1.2.     These GTC apply exclusively if the Client is an entrepreneur. According to §14 BGB, an entrepreneur is a natural or legal person or a partnership with legal capacity who, when concluding a legal transaction, acts in the exercise of their commercial or independent professional activity. In contrast, a consumer pursuant to §13 BGB is any natural person who enters into a legal transaction for purposes that are predominantly outside his trade, business or profession. 

1.3.     Entrepreneurs within the meaning of these GTC are also public authorities, corporations, institutions, foundations, legal entities under public law or special funds under public law that act exclusively under private law when concluding a contract.

1.4.     The Contractor's services are aimed exclusively at entrepreneurs in accordance with section 1.3 of these GTC. The Contractor may therefore demand that the Client provides the Contractor with sufficient proof of its status as an entrepreneur before concluding the contract. This can be done, for example, by providing a VAT identification number of a member state of the European Union and proof of residence or other suitable proof of legitimacy (e.g. business registration, extract from the commercial register). The data required for the proof of identity must be provided by the Client completely and truthfully. 

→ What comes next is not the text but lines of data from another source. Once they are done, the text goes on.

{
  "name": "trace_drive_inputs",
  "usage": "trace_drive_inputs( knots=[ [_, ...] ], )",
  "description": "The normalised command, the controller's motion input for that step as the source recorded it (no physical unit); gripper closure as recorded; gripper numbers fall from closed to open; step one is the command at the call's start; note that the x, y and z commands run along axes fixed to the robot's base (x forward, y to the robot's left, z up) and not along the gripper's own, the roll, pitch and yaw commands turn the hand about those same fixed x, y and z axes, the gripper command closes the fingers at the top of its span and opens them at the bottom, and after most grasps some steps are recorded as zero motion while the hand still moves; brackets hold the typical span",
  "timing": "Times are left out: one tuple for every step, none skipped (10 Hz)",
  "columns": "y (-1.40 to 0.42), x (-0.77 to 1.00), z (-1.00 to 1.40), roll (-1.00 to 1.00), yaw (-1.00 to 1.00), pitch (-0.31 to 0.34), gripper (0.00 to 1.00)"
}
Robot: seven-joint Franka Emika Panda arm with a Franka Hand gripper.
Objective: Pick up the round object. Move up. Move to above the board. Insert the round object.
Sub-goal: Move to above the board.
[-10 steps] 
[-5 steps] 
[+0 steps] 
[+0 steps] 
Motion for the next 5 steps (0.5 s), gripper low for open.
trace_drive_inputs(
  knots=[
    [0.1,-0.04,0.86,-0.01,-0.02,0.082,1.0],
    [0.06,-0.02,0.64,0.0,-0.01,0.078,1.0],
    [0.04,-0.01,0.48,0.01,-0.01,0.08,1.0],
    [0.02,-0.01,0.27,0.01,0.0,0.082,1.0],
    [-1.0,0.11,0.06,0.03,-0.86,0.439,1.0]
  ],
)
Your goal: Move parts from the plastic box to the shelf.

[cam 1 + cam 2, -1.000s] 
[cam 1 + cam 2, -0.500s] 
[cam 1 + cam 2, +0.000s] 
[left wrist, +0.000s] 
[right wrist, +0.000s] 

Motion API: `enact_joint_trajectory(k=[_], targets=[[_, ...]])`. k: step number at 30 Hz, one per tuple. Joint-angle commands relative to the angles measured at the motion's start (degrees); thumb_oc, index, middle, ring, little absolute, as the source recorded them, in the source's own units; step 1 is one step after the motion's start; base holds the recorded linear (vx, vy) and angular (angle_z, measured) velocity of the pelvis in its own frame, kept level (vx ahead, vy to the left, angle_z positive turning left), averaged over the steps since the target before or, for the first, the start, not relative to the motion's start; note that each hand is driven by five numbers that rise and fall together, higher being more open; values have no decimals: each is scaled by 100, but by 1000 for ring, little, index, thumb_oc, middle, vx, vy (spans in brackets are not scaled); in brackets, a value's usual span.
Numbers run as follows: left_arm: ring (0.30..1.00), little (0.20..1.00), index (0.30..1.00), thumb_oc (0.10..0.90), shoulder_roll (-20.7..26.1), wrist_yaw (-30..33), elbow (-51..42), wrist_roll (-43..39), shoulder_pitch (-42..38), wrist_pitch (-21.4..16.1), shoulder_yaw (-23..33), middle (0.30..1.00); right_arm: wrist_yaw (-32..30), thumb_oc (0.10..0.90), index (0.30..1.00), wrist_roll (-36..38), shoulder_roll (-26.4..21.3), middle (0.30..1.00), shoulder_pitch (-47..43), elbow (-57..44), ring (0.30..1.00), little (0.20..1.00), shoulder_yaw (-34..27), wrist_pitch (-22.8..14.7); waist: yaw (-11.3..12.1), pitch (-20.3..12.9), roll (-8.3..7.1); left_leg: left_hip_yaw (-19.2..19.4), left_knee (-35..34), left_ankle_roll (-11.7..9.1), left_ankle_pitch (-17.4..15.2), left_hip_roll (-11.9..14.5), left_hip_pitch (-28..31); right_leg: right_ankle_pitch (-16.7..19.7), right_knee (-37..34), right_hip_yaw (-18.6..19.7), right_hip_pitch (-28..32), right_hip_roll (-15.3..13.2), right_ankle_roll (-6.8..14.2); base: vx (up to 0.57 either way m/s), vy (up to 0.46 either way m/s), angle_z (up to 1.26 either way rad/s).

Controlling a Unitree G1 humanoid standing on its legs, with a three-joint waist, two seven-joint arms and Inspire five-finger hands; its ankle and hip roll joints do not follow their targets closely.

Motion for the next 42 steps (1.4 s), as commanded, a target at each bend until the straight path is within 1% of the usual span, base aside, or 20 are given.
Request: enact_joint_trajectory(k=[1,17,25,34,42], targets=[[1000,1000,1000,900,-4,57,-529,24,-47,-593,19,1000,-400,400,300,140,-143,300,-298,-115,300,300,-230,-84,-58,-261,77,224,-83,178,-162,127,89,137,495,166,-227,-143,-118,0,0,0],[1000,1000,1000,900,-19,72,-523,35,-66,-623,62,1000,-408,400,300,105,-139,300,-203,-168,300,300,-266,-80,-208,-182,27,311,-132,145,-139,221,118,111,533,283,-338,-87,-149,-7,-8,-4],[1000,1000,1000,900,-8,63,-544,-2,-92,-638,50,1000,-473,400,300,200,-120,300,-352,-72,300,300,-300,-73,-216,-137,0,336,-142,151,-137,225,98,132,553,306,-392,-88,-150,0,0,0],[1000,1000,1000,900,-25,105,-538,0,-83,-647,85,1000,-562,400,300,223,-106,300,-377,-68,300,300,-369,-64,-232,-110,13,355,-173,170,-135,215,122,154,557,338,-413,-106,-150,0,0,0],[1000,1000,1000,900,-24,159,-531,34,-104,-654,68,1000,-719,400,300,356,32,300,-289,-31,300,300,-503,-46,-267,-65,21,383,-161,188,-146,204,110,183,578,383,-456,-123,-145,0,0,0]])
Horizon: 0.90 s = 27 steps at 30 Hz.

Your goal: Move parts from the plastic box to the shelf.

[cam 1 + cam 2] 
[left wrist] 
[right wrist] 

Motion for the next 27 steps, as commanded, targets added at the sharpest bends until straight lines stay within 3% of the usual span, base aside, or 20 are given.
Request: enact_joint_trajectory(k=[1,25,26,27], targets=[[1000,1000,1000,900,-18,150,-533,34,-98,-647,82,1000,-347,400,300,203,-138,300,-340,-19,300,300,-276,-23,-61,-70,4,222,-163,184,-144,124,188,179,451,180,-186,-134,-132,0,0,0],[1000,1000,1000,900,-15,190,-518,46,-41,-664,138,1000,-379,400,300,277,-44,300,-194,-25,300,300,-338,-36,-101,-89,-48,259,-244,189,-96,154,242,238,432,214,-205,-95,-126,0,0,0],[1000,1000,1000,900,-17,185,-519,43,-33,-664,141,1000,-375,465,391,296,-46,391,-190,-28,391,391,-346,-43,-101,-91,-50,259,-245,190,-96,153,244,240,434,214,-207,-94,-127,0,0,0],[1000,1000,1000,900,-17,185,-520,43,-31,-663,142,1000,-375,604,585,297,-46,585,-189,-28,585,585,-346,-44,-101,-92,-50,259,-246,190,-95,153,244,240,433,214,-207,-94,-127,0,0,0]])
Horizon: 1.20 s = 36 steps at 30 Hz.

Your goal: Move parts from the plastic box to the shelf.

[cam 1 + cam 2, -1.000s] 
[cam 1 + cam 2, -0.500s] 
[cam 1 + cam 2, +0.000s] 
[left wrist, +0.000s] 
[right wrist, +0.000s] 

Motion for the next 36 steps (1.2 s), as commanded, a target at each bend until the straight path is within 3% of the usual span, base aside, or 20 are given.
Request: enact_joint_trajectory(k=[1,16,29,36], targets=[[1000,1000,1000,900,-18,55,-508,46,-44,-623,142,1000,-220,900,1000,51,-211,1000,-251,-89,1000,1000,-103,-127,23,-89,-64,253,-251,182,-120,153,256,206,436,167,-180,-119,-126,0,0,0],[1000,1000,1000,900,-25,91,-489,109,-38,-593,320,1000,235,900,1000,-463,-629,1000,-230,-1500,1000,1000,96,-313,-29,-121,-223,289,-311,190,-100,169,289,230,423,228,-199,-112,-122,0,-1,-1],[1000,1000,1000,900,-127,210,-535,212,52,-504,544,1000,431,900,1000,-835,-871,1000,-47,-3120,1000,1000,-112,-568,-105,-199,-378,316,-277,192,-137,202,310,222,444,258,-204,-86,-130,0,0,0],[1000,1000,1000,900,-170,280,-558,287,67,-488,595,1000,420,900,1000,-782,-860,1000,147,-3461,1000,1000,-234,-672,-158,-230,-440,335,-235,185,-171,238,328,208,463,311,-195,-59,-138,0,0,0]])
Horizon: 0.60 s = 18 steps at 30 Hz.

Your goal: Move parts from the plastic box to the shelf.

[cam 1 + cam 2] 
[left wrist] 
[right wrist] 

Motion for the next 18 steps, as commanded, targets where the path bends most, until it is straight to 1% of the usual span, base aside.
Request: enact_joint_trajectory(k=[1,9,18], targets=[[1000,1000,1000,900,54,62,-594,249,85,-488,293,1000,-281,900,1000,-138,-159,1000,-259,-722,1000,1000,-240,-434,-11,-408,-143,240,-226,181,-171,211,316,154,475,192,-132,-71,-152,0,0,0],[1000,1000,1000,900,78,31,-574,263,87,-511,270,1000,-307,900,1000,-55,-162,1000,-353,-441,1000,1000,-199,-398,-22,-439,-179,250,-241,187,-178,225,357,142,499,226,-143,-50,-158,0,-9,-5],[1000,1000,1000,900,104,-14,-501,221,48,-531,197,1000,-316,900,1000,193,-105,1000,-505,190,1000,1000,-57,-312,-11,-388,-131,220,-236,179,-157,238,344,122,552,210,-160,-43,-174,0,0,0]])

1.5.     Unless otherwise agreed between the Parties, these GTC shall also apply as a framework agreement for similar future contracts in the version valid at the time of commissioning by the Client or in any case in the version last communicated to the Client in text form, without the Contractor having to refer to them again in each individual case. Individual framework agreements concluded in individual cases or other contracts with the Client (including side agreements, extensions and modifications) shall always take precedence and shall merely be supplemented by these GTC.


2. Subject matter of the contract

2.1.     This consultancy agreement is aimed at providing advice and comprehensive support to the Client in the field of information technology. (hereinafter referred to as “Services”).

2.2.     Responsibility for project management and the success of the project lies with the Client. 

2.3.     The services of the Contractor are services pursuant to §§ 611 ff. BGB. Contractual services (according to §631 BGB) are not the subject of the contract. 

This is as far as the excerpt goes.